What lines of the material below hold the string "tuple"? Copy them out.

Data provided.
----------------------------------------
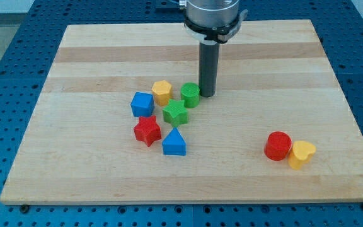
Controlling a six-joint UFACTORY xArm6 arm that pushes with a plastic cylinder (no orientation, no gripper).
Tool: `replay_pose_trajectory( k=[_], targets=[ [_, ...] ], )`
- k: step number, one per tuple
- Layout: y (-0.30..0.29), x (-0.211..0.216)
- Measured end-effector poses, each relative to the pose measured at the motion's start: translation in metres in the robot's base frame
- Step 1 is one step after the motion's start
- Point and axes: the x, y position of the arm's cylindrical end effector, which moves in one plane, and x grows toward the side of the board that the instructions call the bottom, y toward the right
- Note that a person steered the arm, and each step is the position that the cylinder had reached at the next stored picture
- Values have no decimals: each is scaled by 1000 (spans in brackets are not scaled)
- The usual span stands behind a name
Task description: Point at the yellow heart
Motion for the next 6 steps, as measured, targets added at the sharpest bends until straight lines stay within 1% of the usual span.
replay_pose_trajectory(
  k=[1, 2, 3, 5, 6],
  targets=[
    [12, 0],
    [56, 0],
    [98, 13],
    [166, 87],
    [179, 119]
  ],
)
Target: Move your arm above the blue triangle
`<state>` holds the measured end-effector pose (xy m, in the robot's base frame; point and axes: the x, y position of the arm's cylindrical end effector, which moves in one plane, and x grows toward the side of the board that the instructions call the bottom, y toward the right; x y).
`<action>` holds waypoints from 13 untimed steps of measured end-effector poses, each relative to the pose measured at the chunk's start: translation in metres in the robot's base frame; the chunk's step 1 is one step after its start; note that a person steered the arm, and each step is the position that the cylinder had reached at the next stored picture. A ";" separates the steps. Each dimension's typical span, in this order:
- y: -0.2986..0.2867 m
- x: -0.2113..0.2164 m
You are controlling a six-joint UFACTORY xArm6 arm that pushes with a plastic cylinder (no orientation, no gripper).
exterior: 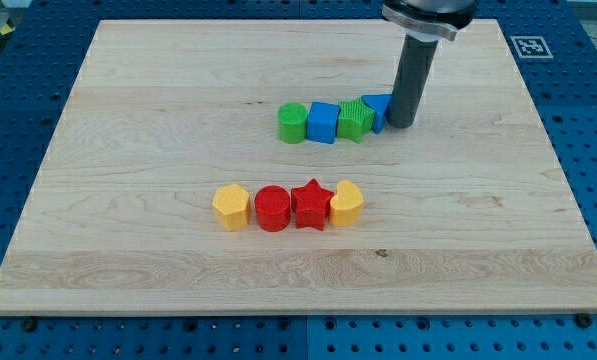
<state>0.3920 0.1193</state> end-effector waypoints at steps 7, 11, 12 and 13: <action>0.019 -0.001; 0.019 -0.012; 0.019 -0.009; 0.019 -0.002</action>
<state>0.3903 0.1387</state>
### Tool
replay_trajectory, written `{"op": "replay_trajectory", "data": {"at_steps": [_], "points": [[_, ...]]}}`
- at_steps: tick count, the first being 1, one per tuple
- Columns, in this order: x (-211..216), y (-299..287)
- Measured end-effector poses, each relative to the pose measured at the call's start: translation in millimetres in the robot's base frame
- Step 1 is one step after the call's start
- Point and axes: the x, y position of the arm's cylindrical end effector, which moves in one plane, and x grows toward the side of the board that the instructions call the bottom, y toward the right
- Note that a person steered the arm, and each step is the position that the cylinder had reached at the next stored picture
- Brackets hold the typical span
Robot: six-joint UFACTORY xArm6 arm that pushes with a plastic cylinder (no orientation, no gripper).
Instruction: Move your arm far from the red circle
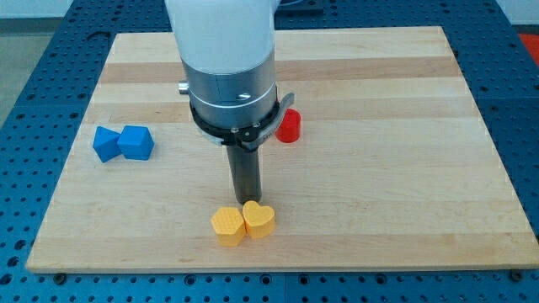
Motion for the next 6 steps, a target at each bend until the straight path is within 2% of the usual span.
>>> {"op": "replay_trajectory", "data": {"at_steps": [2, 3, 5, 6], "points": [[-22.6, 0.0], [-59.8, 28.9], [-84.3, 179.9], [-146.2, 219.1]]}}
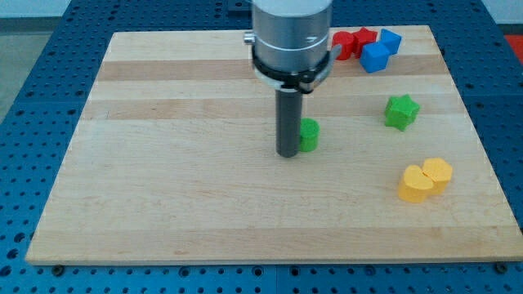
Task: Push the green circle into the green star
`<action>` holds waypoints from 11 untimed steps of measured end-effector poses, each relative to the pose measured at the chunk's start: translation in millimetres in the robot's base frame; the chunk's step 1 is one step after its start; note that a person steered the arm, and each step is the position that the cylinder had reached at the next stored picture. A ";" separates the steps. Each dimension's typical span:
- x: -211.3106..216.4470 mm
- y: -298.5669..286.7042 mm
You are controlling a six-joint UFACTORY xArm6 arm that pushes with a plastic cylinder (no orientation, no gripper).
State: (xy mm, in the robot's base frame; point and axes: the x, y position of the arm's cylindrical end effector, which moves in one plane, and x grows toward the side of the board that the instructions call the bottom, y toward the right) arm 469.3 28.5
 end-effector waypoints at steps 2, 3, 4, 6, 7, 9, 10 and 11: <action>-16.2 37.1; -18.6 32.9; -25.5 21.6; -37.8 34.6; -37.8 59.4; -44.3 76.8; -49.8 82.8; -54.0 92.8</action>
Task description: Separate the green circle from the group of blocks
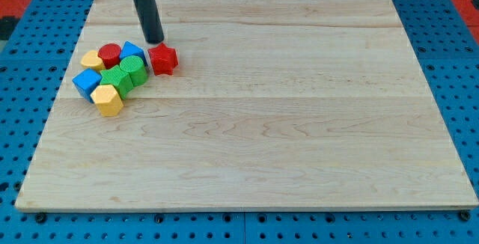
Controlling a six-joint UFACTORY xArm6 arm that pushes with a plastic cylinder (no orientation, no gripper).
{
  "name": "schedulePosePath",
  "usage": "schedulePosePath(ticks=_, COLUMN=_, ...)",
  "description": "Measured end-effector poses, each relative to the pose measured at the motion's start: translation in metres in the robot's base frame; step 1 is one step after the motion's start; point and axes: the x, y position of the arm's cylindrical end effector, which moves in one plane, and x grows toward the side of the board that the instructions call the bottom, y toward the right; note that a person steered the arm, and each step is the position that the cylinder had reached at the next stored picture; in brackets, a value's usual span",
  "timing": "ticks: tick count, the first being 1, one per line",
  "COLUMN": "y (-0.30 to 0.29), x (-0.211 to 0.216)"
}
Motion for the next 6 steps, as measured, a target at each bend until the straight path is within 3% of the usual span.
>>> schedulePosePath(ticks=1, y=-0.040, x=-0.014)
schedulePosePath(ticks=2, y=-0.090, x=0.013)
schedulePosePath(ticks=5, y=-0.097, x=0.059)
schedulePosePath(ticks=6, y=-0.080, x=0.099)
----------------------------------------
Solution to this exercise.
- k: step number, one per tuple
- at_steps: tick count, the first being 1, one per tuple

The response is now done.